ABOUT THIS EXERCISE: Beneath this instruction is a block of data; output from it exactly the lines that run from the one containing "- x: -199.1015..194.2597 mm" through the one containing "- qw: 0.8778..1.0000", inclusive.

RECORDS TO PROCESS:
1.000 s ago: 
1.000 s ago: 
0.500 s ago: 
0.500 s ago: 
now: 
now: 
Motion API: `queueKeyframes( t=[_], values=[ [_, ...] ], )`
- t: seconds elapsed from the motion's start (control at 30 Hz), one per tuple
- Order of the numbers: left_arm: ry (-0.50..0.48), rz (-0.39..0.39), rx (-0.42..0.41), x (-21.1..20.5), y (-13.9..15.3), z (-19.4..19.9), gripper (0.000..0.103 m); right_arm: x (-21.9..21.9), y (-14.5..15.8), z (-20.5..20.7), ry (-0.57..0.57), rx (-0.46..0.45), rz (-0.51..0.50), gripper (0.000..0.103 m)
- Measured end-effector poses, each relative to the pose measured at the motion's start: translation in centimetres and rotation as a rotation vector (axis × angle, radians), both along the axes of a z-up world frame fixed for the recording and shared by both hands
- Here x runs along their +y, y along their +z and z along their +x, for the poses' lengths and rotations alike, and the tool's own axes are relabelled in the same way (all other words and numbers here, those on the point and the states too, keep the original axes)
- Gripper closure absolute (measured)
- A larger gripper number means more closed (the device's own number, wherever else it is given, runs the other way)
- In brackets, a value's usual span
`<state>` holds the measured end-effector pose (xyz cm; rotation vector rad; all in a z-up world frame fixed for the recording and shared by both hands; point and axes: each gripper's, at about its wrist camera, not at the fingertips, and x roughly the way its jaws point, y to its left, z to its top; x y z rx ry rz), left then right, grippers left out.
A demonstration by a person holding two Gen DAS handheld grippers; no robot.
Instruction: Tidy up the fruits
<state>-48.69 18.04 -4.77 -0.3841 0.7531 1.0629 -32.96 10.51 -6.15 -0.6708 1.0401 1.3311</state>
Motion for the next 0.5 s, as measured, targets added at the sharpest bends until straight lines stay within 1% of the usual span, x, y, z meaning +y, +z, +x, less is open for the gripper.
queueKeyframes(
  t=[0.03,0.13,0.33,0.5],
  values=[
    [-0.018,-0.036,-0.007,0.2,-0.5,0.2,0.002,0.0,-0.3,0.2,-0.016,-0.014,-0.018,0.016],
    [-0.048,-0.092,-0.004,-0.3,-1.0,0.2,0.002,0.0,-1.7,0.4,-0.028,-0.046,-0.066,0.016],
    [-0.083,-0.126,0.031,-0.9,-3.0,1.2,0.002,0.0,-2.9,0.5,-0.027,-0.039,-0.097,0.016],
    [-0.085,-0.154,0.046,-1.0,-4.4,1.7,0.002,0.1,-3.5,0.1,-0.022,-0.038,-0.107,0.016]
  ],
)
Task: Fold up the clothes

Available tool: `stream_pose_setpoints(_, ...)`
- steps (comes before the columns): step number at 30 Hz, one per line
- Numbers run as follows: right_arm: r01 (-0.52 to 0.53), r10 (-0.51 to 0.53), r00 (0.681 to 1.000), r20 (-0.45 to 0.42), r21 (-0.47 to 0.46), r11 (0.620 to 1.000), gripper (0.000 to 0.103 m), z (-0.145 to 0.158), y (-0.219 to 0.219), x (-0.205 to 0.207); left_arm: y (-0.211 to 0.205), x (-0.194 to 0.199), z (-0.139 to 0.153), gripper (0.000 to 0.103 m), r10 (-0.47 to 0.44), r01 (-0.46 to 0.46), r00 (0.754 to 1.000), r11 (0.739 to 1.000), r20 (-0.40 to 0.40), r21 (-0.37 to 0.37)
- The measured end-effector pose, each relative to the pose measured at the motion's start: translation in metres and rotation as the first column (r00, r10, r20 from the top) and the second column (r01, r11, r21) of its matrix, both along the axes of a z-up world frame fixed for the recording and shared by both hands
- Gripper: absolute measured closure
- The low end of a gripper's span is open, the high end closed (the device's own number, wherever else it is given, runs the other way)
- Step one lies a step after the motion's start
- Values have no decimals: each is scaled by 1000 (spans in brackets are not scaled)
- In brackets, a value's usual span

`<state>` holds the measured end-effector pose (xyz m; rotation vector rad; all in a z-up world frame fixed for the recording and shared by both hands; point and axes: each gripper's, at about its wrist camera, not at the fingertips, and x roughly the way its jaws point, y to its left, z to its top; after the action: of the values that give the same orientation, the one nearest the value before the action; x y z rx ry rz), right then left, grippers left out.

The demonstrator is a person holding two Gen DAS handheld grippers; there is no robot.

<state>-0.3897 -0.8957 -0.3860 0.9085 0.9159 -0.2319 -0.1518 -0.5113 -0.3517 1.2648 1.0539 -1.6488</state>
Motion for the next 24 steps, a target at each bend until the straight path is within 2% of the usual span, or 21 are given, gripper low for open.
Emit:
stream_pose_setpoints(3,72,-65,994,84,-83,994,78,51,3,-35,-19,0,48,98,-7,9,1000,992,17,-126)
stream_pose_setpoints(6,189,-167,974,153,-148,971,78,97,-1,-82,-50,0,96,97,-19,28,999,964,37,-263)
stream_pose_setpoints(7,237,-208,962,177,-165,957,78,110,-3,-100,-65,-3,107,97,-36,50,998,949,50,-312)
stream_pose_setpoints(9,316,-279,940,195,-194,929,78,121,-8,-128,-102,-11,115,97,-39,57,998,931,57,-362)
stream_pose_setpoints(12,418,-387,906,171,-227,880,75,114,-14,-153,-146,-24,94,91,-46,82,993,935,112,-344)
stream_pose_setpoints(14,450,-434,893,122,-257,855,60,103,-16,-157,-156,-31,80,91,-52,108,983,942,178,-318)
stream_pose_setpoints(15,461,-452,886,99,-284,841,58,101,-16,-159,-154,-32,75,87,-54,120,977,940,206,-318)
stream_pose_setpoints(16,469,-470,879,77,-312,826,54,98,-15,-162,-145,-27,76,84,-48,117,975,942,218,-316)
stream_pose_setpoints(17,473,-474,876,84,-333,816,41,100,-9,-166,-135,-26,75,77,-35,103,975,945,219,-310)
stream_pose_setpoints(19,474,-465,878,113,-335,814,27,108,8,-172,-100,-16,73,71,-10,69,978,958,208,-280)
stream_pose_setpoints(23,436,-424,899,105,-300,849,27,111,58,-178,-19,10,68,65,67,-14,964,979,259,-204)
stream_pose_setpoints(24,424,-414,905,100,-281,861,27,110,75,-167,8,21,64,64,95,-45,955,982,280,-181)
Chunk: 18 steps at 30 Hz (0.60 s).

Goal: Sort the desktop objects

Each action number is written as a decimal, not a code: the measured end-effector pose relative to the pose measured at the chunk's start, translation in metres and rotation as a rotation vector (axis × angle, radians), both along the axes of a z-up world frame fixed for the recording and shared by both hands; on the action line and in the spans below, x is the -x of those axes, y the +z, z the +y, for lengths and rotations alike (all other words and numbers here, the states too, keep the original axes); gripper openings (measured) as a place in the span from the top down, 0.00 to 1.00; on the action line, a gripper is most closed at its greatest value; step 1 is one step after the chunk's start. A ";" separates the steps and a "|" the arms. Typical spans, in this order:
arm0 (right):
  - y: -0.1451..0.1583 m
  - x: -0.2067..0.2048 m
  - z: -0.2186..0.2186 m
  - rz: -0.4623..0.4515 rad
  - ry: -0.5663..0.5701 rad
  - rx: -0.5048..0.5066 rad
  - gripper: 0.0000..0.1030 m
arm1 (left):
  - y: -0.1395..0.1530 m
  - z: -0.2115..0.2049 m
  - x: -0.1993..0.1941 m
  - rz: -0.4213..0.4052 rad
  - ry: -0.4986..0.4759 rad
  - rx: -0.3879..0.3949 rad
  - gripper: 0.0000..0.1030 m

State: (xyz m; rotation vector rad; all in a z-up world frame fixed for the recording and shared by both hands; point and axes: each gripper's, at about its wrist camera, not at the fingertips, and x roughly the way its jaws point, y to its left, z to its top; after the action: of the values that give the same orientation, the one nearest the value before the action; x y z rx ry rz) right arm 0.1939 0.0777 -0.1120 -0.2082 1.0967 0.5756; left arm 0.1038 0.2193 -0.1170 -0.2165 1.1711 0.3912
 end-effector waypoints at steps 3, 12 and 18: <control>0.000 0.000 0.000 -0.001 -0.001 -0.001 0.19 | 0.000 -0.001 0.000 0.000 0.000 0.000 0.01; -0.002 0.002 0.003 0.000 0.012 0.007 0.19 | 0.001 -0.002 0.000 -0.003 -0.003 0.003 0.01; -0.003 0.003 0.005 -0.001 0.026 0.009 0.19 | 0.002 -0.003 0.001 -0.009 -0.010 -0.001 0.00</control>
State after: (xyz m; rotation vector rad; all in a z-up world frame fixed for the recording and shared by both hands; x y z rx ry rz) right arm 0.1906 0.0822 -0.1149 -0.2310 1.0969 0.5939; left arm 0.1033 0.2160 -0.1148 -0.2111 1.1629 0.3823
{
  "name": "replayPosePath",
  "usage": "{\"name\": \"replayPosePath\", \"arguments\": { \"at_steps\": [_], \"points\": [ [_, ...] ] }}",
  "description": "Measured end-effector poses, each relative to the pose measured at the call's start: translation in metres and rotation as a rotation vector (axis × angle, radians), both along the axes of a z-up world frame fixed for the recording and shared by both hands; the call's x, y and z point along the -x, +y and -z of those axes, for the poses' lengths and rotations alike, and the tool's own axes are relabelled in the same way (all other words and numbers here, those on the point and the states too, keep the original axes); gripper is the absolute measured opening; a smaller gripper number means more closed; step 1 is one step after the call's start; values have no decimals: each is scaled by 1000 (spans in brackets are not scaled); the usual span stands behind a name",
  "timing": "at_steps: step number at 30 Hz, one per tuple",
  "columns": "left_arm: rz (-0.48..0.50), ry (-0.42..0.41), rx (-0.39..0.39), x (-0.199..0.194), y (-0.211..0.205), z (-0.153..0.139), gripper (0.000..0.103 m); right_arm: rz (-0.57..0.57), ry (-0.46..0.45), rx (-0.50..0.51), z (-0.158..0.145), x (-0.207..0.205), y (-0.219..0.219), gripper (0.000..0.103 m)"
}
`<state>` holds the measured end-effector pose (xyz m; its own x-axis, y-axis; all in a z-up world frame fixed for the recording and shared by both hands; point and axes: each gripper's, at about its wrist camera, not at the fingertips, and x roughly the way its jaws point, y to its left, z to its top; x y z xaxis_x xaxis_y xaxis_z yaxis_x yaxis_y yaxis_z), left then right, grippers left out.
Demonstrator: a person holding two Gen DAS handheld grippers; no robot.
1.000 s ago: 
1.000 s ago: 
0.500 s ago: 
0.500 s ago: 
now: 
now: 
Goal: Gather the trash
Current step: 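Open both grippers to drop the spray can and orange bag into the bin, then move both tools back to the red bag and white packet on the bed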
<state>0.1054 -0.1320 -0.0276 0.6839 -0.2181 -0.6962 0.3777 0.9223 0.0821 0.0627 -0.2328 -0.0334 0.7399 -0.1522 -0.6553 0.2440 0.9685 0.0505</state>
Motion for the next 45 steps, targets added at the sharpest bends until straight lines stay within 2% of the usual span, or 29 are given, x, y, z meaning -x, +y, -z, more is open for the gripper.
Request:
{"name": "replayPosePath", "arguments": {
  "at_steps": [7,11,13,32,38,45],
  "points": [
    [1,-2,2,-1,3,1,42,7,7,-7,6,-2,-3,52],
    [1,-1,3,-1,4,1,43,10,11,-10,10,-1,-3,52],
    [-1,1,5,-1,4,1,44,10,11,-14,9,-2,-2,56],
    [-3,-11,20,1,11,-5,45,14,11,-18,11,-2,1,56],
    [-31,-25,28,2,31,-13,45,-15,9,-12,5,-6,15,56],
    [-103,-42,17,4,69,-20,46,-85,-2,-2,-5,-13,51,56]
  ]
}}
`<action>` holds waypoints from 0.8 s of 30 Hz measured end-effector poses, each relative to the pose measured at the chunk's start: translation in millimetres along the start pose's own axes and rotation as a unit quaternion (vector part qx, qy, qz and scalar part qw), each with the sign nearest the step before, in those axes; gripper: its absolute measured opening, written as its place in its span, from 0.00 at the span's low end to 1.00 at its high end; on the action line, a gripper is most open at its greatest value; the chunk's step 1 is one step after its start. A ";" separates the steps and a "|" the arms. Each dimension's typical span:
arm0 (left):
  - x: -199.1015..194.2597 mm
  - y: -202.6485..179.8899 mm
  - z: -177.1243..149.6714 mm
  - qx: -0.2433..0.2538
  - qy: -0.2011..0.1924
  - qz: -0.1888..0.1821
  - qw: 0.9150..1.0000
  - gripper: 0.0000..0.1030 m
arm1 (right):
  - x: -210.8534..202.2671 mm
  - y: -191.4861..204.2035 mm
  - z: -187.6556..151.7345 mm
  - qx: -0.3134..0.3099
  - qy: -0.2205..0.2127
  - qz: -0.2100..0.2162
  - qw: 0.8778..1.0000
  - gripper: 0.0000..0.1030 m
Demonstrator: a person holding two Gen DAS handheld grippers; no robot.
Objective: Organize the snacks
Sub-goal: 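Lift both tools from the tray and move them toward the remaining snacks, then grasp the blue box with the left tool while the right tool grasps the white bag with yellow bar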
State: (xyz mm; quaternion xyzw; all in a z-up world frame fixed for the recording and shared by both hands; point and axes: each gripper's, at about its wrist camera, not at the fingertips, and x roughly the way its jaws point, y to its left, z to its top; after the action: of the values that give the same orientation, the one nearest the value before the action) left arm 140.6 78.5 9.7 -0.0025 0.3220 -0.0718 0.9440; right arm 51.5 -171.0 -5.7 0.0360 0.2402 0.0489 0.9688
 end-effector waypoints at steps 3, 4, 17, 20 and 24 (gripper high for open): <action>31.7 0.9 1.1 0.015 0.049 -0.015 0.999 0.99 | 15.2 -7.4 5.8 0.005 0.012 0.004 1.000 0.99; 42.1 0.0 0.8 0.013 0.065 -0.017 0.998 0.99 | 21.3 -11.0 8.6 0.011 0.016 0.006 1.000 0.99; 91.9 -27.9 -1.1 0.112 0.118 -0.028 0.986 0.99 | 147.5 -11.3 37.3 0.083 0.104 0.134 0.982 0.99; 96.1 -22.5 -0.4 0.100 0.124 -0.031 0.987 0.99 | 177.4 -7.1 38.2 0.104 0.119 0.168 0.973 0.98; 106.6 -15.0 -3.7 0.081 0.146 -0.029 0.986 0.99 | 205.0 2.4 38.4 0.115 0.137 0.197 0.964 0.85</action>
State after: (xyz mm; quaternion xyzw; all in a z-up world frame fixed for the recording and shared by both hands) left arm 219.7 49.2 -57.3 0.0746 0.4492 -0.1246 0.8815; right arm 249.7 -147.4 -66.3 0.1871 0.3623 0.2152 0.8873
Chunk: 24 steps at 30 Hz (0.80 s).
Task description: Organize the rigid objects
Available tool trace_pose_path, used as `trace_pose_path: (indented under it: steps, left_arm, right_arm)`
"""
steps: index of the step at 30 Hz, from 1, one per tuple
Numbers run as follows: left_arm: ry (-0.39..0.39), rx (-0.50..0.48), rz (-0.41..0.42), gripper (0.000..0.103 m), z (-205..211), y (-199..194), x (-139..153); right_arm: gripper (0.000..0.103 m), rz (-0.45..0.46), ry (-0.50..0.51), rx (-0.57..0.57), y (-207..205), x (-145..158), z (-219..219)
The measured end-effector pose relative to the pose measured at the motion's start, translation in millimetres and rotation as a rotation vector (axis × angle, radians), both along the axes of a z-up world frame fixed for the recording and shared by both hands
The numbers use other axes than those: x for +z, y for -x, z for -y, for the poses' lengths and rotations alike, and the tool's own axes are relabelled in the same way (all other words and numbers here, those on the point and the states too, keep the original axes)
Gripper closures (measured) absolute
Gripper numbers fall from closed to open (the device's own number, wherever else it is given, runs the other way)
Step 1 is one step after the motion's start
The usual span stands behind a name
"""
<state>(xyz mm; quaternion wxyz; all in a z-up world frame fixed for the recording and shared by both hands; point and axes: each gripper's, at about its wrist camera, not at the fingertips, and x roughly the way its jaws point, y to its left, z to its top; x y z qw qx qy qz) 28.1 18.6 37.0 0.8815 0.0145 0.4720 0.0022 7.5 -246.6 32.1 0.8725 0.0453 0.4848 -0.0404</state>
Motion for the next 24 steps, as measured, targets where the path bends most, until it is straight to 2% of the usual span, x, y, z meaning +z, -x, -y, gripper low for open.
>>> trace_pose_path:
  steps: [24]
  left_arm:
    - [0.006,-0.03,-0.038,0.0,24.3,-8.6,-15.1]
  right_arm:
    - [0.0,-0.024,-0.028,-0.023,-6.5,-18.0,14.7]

RESPONSE TO THE EXERCISE:
  - x: -199.1015..194.2597 mm
  - y: -202.6485..179.8899 mm
  - z: -177.1243..149.6714 mm
  - qx: -0.2433..0.2538
  - qy: -0.2011..0.1924
  - qz: -0.1888..0.1821
  - qw: 0.9150..1.0000
  - gripper: 0.0000..0.1030 m
arm1 (right):
  - x: -210.8534..202.2671 mm
  - y: -191.4861..204.2035 mm
  - z: -187.6556..151.7345 mm
  - qx: -0.3134..0.3099
  - qy: -0.2205..0.2127
  - qz: -0.2100..0.2162
  - qw: 0.8778..1.0000

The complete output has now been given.